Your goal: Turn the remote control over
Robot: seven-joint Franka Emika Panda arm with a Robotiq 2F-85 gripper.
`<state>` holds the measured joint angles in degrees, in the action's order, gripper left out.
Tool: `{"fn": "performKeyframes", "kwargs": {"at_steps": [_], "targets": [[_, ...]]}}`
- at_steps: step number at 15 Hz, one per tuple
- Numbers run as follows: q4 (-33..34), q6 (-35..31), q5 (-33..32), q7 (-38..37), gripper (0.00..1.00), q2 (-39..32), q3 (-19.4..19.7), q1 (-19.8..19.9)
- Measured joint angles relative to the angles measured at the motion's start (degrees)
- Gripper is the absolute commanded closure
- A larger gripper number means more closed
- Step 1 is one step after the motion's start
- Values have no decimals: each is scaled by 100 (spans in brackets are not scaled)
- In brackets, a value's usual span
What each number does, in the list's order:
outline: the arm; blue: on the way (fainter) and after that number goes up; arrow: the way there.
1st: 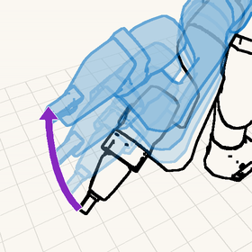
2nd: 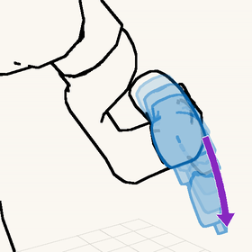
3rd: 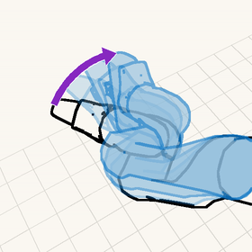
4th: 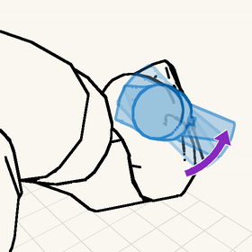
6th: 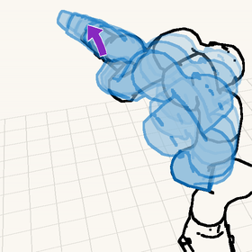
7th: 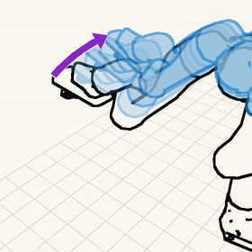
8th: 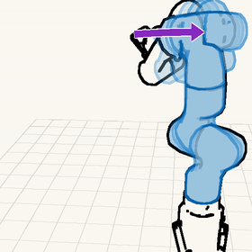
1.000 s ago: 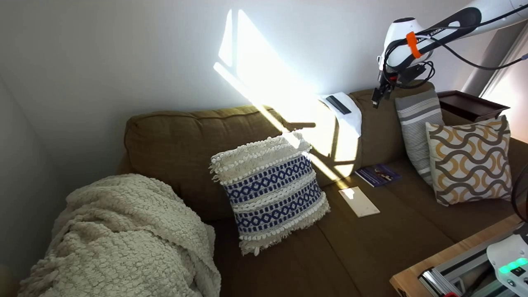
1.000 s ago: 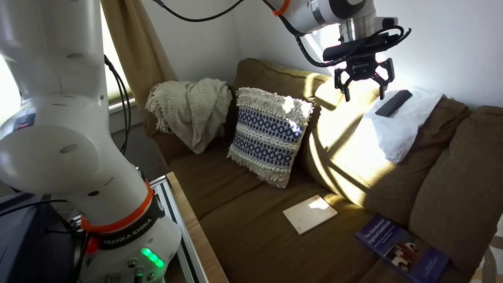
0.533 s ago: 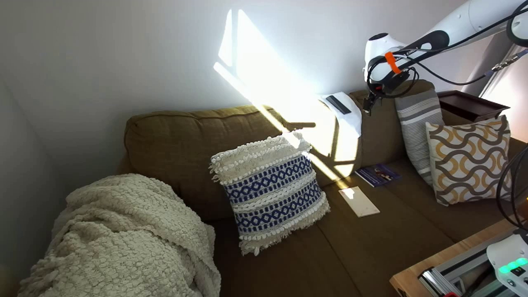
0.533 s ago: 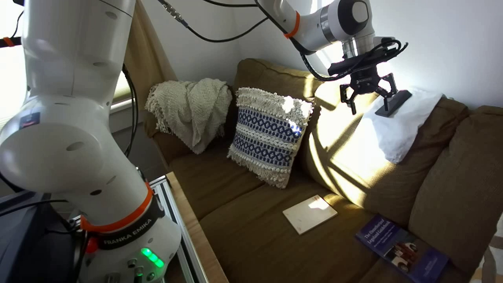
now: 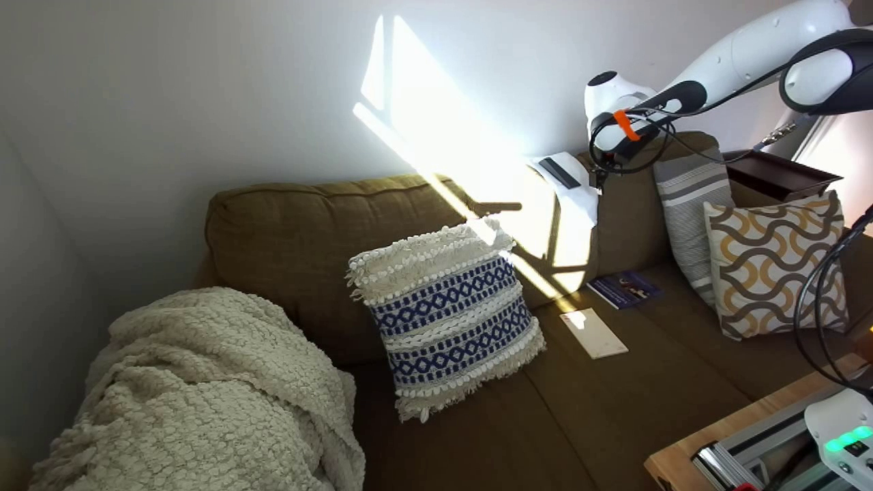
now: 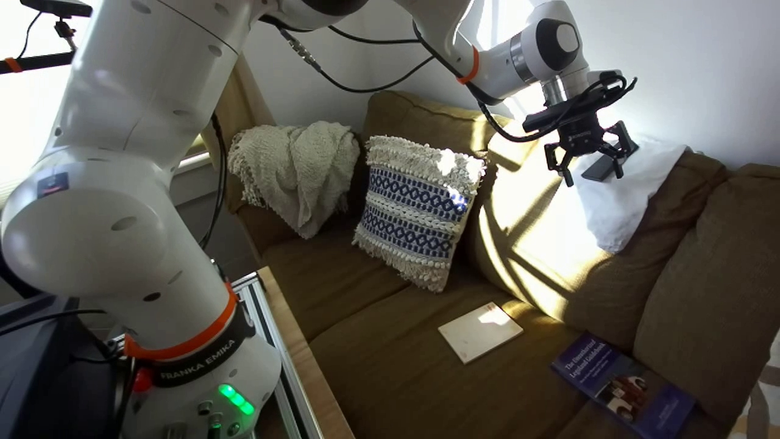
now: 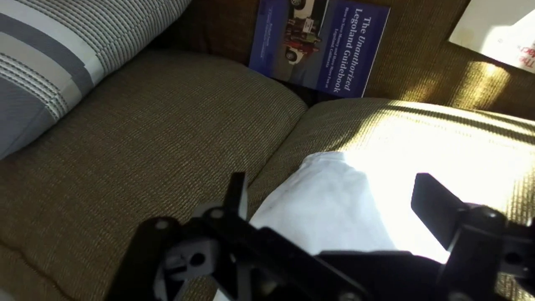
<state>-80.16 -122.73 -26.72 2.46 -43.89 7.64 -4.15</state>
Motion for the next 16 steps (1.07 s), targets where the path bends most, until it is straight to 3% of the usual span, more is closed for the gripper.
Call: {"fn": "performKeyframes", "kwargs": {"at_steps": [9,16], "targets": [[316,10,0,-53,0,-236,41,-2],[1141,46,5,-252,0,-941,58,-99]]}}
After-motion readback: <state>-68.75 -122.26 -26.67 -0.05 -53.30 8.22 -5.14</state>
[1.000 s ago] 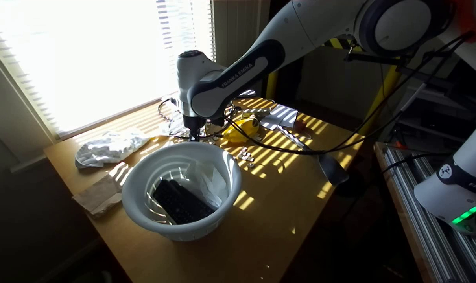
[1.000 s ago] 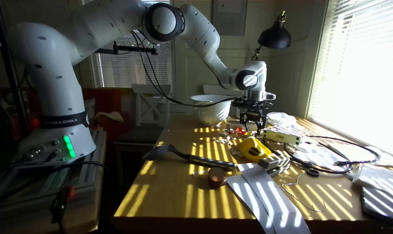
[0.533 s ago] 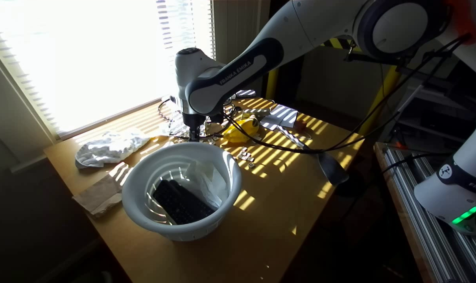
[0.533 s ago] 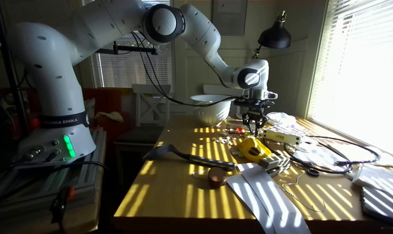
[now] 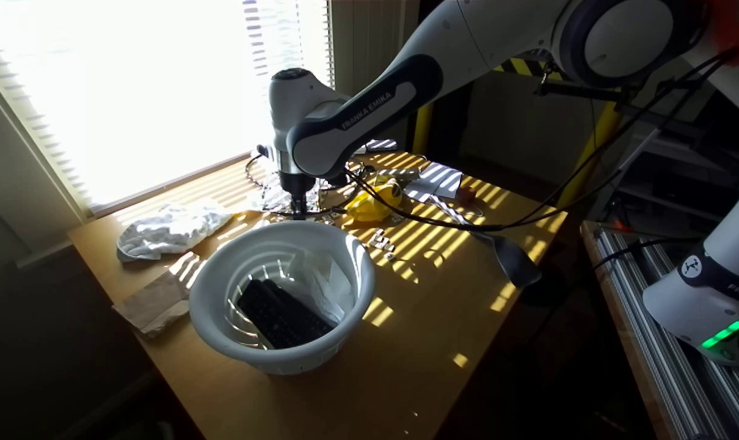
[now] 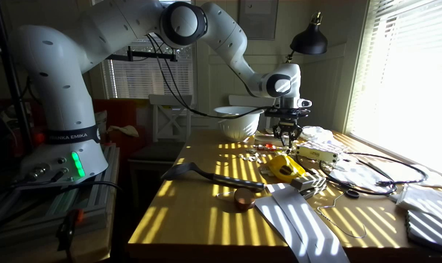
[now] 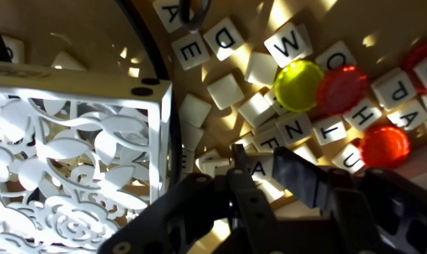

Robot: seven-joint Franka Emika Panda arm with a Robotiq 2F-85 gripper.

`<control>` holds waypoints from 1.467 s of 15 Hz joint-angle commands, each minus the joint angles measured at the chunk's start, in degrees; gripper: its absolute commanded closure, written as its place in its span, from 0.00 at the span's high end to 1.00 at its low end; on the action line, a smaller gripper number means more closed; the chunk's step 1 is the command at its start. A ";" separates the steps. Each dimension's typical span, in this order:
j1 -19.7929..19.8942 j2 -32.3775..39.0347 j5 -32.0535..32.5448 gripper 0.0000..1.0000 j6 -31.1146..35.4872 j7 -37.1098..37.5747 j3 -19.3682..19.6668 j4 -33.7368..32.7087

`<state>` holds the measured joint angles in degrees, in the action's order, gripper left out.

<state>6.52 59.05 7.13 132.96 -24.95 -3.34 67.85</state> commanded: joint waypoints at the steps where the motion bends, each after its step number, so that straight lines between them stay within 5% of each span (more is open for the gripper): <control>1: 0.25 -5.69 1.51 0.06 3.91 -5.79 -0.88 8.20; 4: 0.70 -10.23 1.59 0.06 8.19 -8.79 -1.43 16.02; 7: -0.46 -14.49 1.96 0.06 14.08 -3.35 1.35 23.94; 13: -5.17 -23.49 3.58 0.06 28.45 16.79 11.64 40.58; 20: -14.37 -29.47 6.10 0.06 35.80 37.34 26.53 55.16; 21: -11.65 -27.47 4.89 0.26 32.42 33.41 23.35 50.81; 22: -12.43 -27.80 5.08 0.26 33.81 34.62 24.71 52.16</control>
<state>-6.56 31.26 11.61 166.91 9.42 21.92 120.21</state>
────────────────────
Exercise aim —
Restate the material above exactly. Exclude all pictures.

Response to this exercise —
Your goal: Turn the remote control over
Robot: seven-joint Franka Emika Panda arm with a Robotiq 2F-85 gripper.
`<state>` holds the measured joint angles in degrees, in the action's order, gripper left out.
Tool: `{"fn": "performKeyframes", "kwargs": {"at_steps": [_], "targets": [[_, ...]]}}`
- at_steps: step number at 15 Hz, one per tuple
- Numbers run as follows: q4 (-33..34), q6 (-35..31), q5 (-33..32), q7 (-38..37), gripper (0.00..1.00), q2 (-39..32), q3 (-19.4..19.7), q1 (-19.8..19.9)
- Measured joint angles relative to the angles measured at the motion's start (degrees)
- Gripper is the absolute commanded closure
- A larger gripper number means more closed
- Step 1 is one step after the motion's start
- Values have no decimals: each is scaled by 100 (spans in brackets are not scaled)
- In brackets, a value's usual span
What each number does, in the list's order:
outline: the arm; blue: on the way (fainter) and after that number goes up; arrow: the way there.
1st: 
2nd: 
3rd: 
4th: 
6th: 
7th: 
8th: 
1.000 s ago: 
1.000 s ago: 
0.533 s ago: 
0.533 s ago: 
now: 
now: 
now: 
<state>-80.16 -122.73 -26.72 2.46 -43.89 7.64 -4.15</state>
Motion for the next 16 steps (1.07 s), targets where the path bends most, until it is straight to 3% of the usual span, more is closed for the gripper.
Call: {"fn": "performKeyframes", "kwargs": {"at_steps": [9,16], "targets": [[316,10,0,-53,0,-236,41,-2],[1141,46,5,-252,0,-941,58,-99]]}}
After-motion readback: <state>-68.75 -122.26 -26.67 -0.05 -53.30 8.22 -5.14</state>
[1.000 s ago] 
[1.000 s ago] 
[0.533 s ago] 
[0.533 s ago] 
[now] 
[now] 
[now] 

Robot: seven-joint Franka Emika Panda arm with a Robotiq 2F-85 gripper.

`<control>` holds waypoints from 1.467 s of 15 Hz joint-angle commands, each minus the joint angles measured at the chunk's start, in degrees; gripper: its absolute commanded closure, written as its place in its span, from 0.00 at the span's high end to 1.00 at its low end; on the action line, a smaller gripper number means more closed; the chunk's step 1 is the command at its start. A ";" separates the steps. Each dimension's typical span, in this order:
j1 -19.7929..19.8942 j2 -32.3775..39.0347 j5 -32.0535..32.5448 gripper 0.0000..1.0000 j6 -31.1146..35.4872 j7 -37.1098..37.5747 j3 -19.3682..19.6668 j4 -33.7368..32.7087

`<state>` holds the measured joint angles in degrees, in the action's order, gripper left out.

<state>6.52 59.05 7.13 132.96 -24.95 -3.34 67.85</state> commanded: joint waypoints at the steps where the motion bends, each after its step number, so that straight lines between them stay within 5% of each span (more is open for the gripper): <control>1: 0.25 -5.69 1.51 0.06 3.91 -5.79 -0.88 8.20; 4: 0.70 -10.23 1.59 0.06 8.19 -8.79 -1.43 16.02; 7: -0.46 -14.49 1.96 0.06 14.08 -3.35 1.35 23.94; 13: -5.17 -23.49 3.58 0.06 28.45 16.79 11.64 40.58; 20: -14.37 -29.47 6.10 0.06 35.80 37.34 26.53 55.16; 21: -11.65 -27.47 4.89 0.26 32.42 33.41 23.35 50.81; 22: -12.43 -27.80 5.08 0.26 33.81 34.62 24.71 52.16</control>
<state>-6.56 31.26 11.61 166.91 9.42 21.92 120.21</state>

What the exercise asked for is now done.